Scottish Fold Health

Diseases of Scottish Fold cats

It is generally accepted that Scottish cats are one of the most problematic breeds in terms of health. but for some reason, no one pays attention to the words of experienced breeders who claim that all over the world they have long learned to control genetic problems and many animals live happily up to 16-19 years. Who is right? And is it worth passing judgment on the breed without giving it any chance for protection?

Many sites dedicated to the health of purebred cats list the following common diseases to the Scottish Breed: osteochondrodysplasia (OCD), hypertrophic cardiomyopathy (HCM) and polycystic kidney disease (PKD). Let’s deal with everything in order.

scottish fold health problems

The Scottish Fold ear fold mutation is closely linked to abnormal skeletal development leading to the inherited disease osteochondrodysplasia (OCD). It is characterized by skeletal deformities associated with the growth of cartilage tissue.

Scottish fold cats may begin to limp, develop a stiff, “stilted” gait, and their tail “hardens”. The older the animal, the more severe the disease will progress – deformation of the hock joint and fingers, tail vertebrae will begin, difficulty breathing and spasms will occur. The best type of diagnosis of this disease is x-ray and there are no effective methods of treatment yet. Opponents of the breed consider OCD to be exclusively a fold disease, but Alaskan Malamute and French Bulldog breeds also suffer from it.

The cause of OCD in folds occurs due to improper breeding. Folded ears are a manifestation of a cartilage defect that is inherited in an autosomal dominant manner. In other words, when mating fold to fold, the resulting homozygous offspring will be susceptible to OCD. Heterozygous offspring (when mating fold and straight) will be healthier and practically free from this genetic disease. The problem with OCD can be minimized with proper selection of pairs and isolation of lines in which cases of the disease have been identified, which is what responsible breeders say.

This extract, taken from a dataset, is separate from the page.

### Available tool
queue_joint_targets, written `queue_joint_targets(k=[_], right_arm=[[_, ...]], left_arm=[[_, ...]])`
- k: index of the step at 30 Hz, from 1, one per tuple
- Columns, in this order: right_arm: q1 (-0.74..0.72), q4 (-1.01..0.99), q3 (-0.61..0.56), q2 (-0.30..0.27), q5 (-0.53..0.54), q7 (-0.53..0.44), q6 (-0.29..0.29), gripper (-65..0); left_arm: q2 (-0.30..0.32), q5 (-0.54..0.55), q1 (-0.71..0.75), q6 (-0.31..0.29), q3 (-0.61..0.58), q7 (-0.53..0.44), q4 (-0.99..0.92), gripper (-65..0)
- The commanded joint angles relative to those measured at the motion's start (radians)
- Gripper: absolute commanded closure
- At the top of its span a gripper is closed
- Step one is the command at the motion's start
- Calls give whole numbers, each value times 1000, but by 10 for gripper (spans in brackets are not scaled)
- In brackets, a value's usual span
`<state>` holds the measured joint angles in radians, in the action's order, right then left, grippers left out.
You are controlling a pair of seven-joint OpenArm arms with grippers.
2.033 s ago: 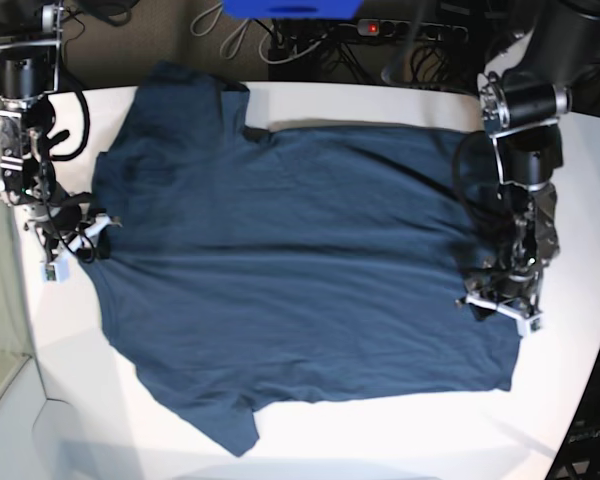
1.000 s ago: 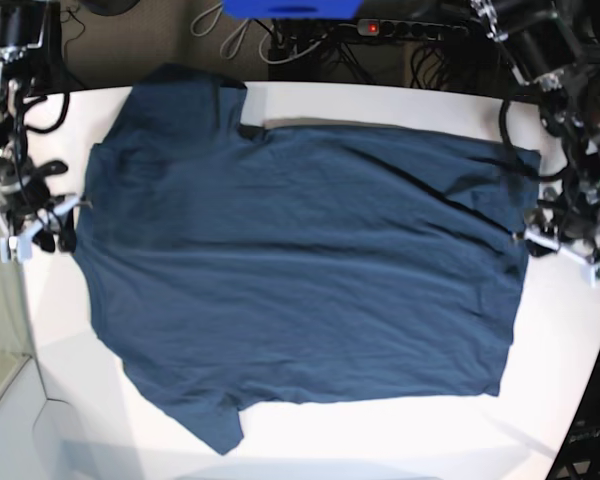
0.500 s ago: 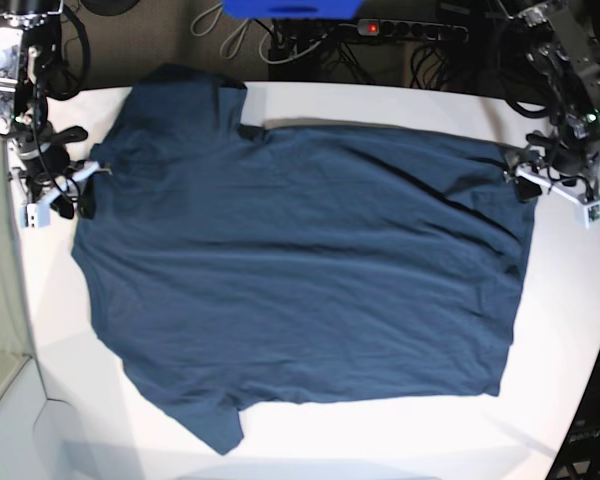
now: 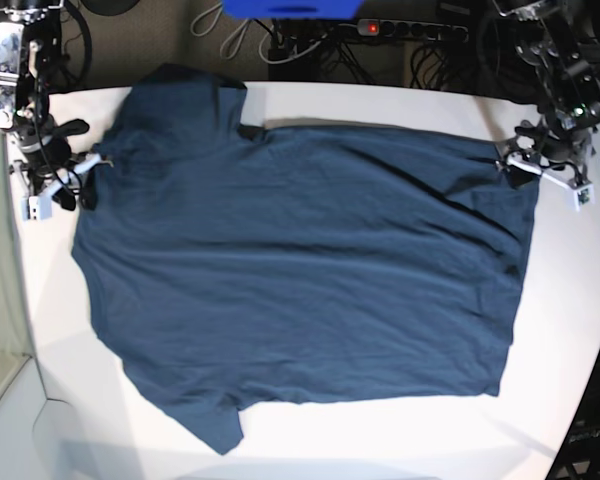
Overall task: Layout the t-shirt on the table in an organized manner, then fold the t-shirt properly
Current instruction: 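Pull the grasped corners apart with both grippers to tension the edge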
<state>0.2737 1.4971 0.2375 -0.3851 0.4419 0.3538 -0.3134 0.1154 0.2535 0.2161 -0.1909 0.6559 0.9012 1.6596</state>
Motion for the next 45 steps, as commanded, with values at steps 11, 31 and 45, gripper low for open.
queue_joint_targets(k=[11,31,45], right_arm=[[0,13,10,-18,5,-22,1,-198],[-7,0,10,-18,5,-22,1,-198],[6,3,10,-18,5,6,1,-201]], left_arm=[[20,5,-82,0,3,-14,-62,-475],[30,4,-119,0,3,-12,-118,-120],[4,36,-70,0,3,0,29,0]])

Another disease characteristic of the Scottish Fold breed is HCM – hypertrophic cardiomyopathy (a pathology of the heart, accompanied by a pronounced thickening of the heart muscle and leading to the development of heart failure, up to death).

However, it’s not only a “Scottish” disease. Many breeds that are accepted and approved by all systems of the world (Maine Coon, Burmese, Siberian, Sphynx, Ragdoll, etc.) fight this hereditary disease. Moreover, Scottish folds do not fall into the top three animals at risk. The most accurate method for diagnosing HCM is echocardiography, but in some cases, additional chest x-ray and electrocardiography are also important. Of course, the carrier of the disease is not allowed to breed, and the entire line is checked, especially close relatives.

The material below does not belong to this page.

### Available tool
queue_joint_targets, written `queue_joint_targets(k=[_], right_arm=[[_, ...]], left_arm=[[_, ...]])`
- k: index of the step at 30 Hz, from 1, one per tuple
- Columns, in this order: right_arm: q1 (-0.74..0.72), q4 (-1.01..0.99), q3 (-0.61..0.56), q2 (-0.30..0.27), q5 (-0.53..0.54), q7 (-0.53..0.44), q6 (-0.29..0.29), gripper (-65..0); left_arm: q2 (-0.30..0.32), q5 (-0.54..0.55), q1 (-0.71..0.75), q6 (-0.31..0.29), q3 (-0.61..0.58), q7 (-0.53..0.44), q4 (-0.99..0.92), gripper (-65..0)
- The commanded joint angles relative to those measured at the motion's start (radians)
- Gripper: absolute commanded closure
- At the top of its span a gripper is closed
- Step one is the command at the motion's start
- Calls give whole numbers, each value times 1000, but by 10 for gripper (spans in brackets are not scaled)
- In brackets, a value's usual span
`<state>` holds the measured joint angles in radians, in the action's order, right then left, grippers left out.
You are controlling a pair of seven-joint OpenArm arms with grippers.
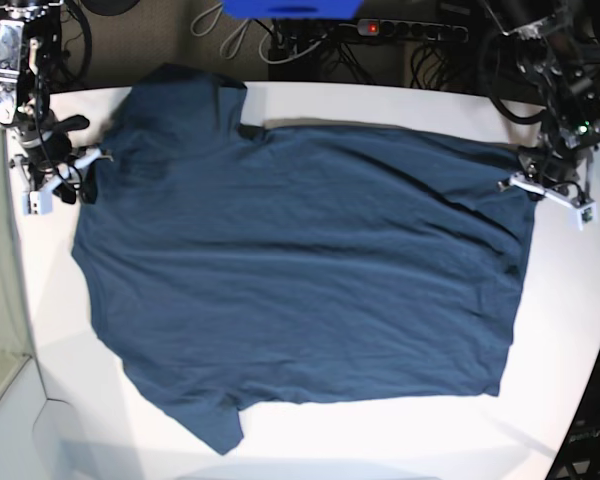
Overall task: Layout the t-shirt on the table in an organized manner, then fold the t-shirt properly
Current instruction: 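Pull the grasped corners apart with both grippers to tension the edge, then lift the grasped collar-side edge with both grippers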
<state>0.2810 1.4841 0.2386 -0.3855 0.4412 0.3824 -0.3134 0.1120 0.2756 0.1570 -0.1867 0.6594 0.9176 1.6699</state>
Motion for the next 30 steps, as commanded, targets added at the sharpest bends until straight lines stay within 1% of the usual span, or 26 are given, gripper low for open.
queue_joint_targets(k=[1,4,7,8,10,13,19,23,25,27,29,30], right_arm=[[1,17,9,-17,6,5,1,-201],[-2,23,8,-16,8,73,1,-219],[7,57,8,-16,8,112,1,-291],[8,72,8,-11,8,115,1,-320],[28,100,11,7,8,114,1,-354],[57,160,11,10,8,114,1,-381],[137,293,11,12,8,123,1,-391],[217,387,6,15,8,125,1,-391],[249,421,6,39,8,125,1,-392],[277,441,6,49,8,125,1,-392],[301,447,5,55,8,125,1,-392],[312,447,5,67,8,125,1,-392]], left_arm=[[4,30,2,-4,0,-16,40,0],[5,77,37,-4,0,-16,95,0],[5,110,68,-4,0,-16,128,0],[5,124,82,-4,0,-16,143,0],[5,142,114,-4,0,-16,172,0],[5,170,157,-4,1,-16,209,0],[5,179,187,-4,1,-21,207,0],[5,175,209,-4,3,-25,204,0],[5,176,218,-4,3,-27,206,0],[5,175,220,-4,9,-22,206,0],[4,178,220,-4,44,-18,206,0],[4,178,220,-4,63,-18,206,0]])
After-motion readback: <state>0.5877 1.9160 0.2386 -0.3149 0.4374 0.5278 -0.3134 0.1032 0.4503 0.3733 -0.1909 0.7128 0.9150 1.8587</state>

-Another ailment that is attributed to Scottish folds is polycystic kidney disease (PKD), a progressive genetic disease inherited in a dominant manner. Obstruction in the structure of the kidneys and the appearance of cysts can be observed in cats from birth – with age, the situation worsens up to the complete replacement of the normal structure of the tissues of this organ. PKD, аs a rule, manifests itself in cats from three to ten years, more often at the age of seven. Ultrasound and DNA testing for PKD carriage is recommended for all folds used in breeding programs. But folds are not alone in this disease either – it affects exotic SH, British SH, Persian cats, etc. And again, the genetic mutation of the folds has nothing to do with this disease.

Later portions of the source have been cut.